However, it has now discovered that, due to the actual deferral percentage testing rules, the CEO’s ability to make elective deferral contributions is now significantly limited.
The plan’s adviser asks: “When can this employer start a 403(b) plan again?”
David Levine, Groom Law Group, Chartered, says:
That is one of the reasons many tax exempt employers prefer 403(b) plans to 401(k) plans. Adopting a nondiscrimination safe harbor is one possible solution, though it may be expensive. Adding a 457(b) plan if there is not one already is another possibility.
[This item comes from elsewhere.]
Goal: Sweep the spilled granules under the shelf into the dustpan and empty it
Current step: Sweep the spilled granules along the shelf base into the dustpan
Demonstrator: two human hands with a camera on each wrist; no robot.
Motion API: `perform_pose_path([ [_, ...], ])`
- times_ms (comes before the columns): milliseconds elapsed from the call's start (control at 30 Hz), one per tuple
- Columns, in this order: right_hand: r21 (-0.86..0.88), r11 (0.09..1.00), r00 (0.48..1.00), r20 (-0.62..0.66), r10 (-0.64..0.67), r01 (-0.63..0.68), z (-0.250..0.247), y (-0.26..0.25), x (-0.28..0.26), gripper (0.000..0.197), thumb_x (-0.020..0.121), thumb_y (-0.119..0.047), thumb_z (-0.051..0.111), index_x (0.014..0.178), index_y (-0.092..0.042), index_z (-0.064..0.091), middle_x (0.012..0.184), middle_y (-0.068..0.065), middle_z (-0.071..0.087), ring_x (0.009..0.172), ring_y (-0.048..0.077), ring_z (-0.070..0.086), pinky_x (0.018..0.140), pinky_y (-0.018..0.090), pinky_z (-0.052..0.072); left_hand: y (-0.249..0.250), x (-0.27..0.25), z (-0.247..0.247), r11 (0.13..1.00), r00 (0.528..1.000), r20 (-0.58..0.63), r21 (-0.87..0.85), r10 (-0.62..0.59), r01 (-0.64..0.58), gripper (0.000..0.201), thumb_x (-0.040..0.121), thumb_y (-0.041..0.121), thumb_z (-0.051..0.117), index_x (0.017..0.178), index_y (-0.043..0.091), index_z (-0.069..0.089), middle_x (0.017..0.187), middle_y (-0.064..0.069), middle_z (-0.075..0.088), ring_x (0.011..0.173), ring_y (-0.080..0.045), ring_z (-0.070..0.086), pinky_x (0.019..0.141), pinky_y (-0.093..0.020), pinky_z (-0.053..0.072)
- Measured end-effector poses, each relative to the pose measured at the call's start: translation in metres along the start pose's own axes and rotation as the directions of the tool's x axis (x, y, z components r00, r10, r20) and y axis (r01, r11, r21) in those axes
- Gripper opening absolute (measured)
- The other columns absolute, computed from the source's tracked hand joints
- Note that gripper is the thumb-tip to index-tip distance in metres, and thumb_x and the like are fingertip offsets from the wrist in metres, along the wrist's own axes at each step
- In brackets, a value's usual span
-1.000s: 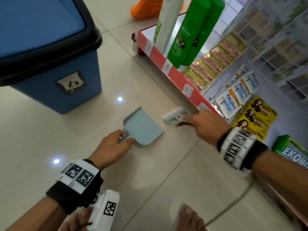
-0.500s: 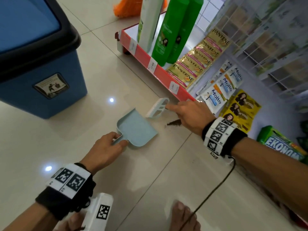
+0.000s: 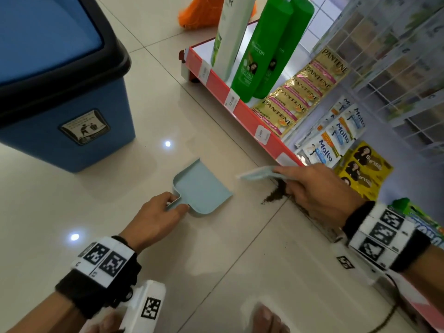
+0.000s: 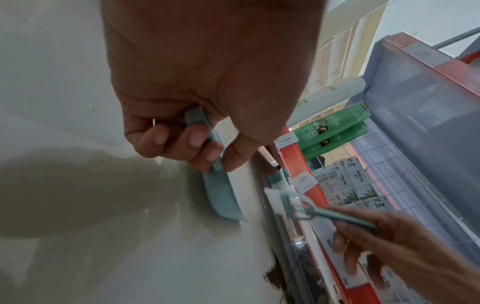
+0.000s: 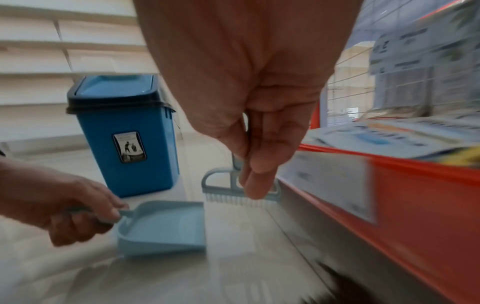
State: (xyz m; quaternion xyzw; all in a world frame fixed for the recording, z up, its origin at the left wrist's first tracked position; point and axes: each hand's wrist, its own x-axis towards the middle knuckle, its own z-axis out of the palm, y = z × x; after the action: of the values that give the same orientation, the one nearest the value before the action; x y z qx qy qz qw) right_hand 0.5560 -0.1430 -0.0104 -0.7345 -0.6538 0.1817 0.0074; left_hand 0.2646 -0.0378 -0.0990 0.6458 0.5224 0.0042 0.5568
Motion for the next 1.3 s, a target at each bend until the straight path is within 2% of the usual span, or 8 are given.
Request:
perform_pose_path([
  [67,-0.005,0.998,0.995,-0.08,-0.064,0.064,-0.003,-0.02,0.032,0.035,0.1,-0.016,0.045,0.131,-0.027,0.059,0.066,-0.007,0.057,0.058,0.007,0.054,0.053,0.015,0.041,0.003,0.006,-0.004,0.999,1.0,-0.019,-0.043,-0.009,0.008,0.022,0.093,0.034,0.056,0.102,0.014,0.061,0.091,-0.002,0.062,0.076,-0.017,0.056,0.07,-0.032,0.044],
  [167,-0.151,0.982,0.976,-0.166,-0.137,0.113,0.001,-0.053,0.093,0.03,0.101,-0.015,0.041,0.126,-0.015,0.058,0.075,0.009,0.061,0.065,0.029,0.059,0.061,0.039,0.052,0.007,0.017,-0.013,0.993,0.998,-0.057,-0.115,-0.018,0.012,0.021,0.093,0.036,0.056,0.1,0.017,0.062,0.085,0.0,0.061,0.071,-0.016,0.055,0.067,-0.03,0.044],
  [333,-0.277,0.961,0.974,-0.211,-0.076,0.015,0.021,-0.097,0.183,0.021,0.096,-0.004,0.039,0.109,-0.005,0.055,0.073,0.008,0.049,0.061,0.024,0.045,0.056,0.031,0.033,0.008,0.034,-0.029,0.984,0.993,-0.112,-0.178,-0.028,0.008,0.015,0.092,0.036,0.057,0.096,0.022,0.061,0.084,0.001,0.061,0.071,-0.015,0.056,0.064,-0.03,0.043],
  [433,-0.335,0.941,0.98,-0.198,-0.033,-0.036,0.031,-0.103,0.22,0.021,0.092,0.004,0.043,0.103,-0.001,0.06,0.098,0.017,0.065,0.083,0.035,0.066,0.06,0.033,0.036,0.002,0.041,-0.038,0.986,0.989,-0.145,-0.165,-0.027,0.003,0.016,0.093,0.039,0.055,0.095,0.024,0.06,0.087,0.0,0.063,0.076,-0.016,0.058,0.064,-0.03,0.044],
  [567,-0.316,0.934,0.98,-0.159,0.121,-0.167,0.04,-0.1,0.251,0.027,0.094,0.007,0.04,0.105,0.001,0.064,0.108,0.019,0.066,0.1,0.039,0.066,0.068,0.04,0.047,-0.002,0.05,-0.043,0.989,0.989,-0.147,-0.149,-0.035,0.013,0.021,0.093,0.043,0.054,0.103,0.025,0.06,0.095,0.005,0.063,0.084,-0.012,0.06,0.065,-0.029,0.045],
  [867,-0.276,0.924,0.962,-0.015,0.271,-0.265,0.034,-0.082,0.203,0.03,0.095,-0.004,0.038,0.11,0.002,0.064,0.112,0.023,0.064,0.102,0.041,0.063,0.073,0.039,0.046,-0.006,0.051,-0.04,0.982,0.994,-0.106,-0.191,-0.021,0.0,0.021,0.093,0.038,0.055,0.101,0.02,0.061,0.097,0.0,0.066,0.09,-0.019,0.062,0.077,-0.036,0.05],
  [1033,-0.297,0.914,0.943,0.098,0.317,-0.276,0.016,-0.071,0.125,0.017,0.093,-0.005,0.042,0.084,-0.01,0.056,0.087,0.013,0.061,0.083,0.028,0.056,0.073,0.034,0.044,-0.011,0.041,-0.04,0.981,0.993,-0.118,-0.19,0.011,-0.033,0.015,0.091,0.036,0.059,0.089,0.021,0.06,0.081,0.006,0.061,0.072,-0.011,0.056,0.061,-0.029,0.04],
  [1300,-0.259,0.945,0.979,-0.082,0.185,-0.2,0.009,-0.108,0.169,0.027,0.092,-0.002,0.043,0.111,-0.001,0.062,0.097,0.019,0.064,0.089,0.037,0.064,0.066,0.037,0.047,-0.009,0.034,-0.03,0.998,0.998,-0.06,-0.062,0.018,-0.021,0.032,0.092,0.037,0.057,0.065,0.02,0.053,0.061,0.005,0.056,0.057,-0.013,0.05,0.055,-0.028,0.036],
])
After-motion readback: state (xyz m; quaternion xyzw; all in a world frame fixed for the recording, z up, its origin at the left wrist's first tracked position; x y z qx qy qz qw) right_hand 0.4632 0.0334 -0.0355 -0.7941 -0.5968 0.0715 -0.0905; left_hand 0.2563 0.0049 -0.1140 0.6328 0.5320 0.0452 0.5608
In any event, under the final 403(b) regulations, the general rule is that a new 403(b) plan may only be set up as a successor to a plan that was subject to distribution restrictions (a plan that allowed salary deferrals or was funded with 403(b)(7) custodial accounts) once 12 months have passed since all assets were distributed out of the terminated 403(b) plan.
However, if eligibility for the new 403(b) plan (and all other 403(b) plans of the sponsor) for the 12 month period beginning before the 403(b) plan was terminated and for the 12 month period after the date on which all terminated plan assets were distributed is limited to less than 2% of the employees who were eligible under the terminated 403(b) plan, the new 403(b) plan may be set up sooner. Of course, the new 403(b) plan must still satisfy the universal availability rules.
Going forward, the employer could return to a 403(b) plan for all employees and freeze or terminate its 401(k) plan or it could elect to maintain both the 401(k) and 403(b) plans. Of course, each approach has different administrative costs.
NOTE: This feature is to provide general information only, does not constitute legal advice, and cannot be used or substituted for legal or tax advice.